WHAT YOU NEED TO DO: Repeat only the lines below from the one containing "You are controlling" through the one containing "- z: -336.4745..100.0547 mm", inclusive, exactly as written.

[Start of Attachment]

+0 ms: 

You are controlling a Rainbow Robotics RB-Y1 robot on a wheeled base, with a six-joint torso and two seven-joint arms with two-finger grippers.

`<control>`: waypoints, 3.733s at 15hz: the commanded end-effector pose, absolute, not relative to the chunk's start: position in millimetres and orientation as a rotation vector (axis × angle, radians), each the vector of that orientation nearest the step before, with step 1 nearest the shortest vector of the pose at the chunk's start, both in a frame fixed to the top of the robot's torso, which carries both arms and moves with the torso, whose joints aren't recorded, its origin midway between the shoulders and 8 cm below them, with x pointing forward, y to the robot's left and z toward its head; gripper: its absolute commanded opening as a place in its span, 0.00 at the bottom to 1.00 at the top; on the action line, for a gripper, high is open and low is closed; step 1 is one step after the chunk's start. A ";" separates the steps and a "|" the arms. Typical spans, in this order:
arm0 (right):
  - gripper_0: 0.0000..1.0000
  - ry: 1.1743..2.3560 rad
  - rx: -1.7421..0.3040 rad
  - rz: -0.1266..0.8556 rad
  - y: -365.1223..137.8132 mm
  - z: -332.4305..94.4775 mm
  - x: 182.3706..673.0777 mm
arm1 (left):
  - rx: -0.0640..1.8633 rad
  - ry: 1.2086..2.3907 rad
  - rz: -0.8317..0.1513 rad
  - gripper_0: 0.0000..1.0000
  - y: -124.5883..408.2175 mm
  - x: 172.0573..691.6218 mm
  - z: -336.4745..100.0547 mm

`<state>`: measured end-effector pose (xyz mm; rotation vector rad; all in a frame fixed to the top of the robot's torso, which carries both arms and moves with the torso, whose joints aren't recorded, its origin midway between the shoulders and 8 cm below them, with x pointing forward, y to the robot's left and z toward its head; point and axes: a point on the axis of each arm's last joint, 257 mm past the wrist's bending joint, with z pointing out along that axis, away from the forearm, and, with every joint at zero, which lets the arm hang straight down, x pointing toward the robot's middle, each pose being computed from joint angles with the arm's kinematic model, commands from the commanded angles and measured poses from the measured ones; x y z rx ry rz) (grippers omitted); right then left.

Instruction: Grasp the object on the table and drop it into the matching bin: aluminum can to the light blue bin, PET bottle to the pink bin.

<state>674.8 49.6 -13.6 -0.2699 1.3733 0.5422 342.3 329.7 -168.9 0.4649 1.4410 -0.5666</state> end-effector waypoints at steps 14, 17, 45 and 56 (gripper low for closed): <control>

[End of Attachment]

WRITTEN ANSWER:
You are controlling a Rainbow Robotics RB-Y1 robot on a wheeled base, with a six-joint torso and two seven-joint arms with two-finger grippers.

`<control>`: waypoints, 3.733s at 15hz: the commanded end-effector pose, absolute, not relative to the chunk's start: position in millimetres and orientation as a rotation vector (axis × angle, radians), each the vector of that orientation nearest the step before, with step 1 nearest the shortest vector of the pose at the chunk's start, both in a frame fixed to the top of the robot's torso, which carries both arms and moves with the torso, whose joints aren't recorded, its origin midway between the shoulders and 8 cm below them, with x pointing forward, y to the robot's left and z toward its head; gripper: its absolute commanded opening as a place in its span, 0.00 at the bottom to 1.00 at the top; on the action line, for a gripper, high is open and low is closed; step 1 is one step after the chunk's start. A ";" separates the steps and a "|" the arms. Typical spans, in this order:
arm0 (right):
  - gripper_0: 0.0000..1.0000
  - ry: 1.1743..2.3560 rad
  - rx: -1.7421..0.3040 rad
  - rz: -0.1266..0.8556 rad
  - y: -365.1223..137.8132 mm
  - z: -332.4305..94.4775 mm
  - x: 182.3706..673.0777 mm
arm1 (left):
  - rx: -0.0640..1.8633 rad
  - ry: 1.2086..2.3907 rad
  - rz: -0.8317..0.1513 rad
  - gripper_0: 0.0000..1.0000
  - y: -124.5883..408.2175 mm
  - x: 172.0573..691.6218 mm
  - z: -336.4745..100.0547 mm

With this, the exercise has been completed.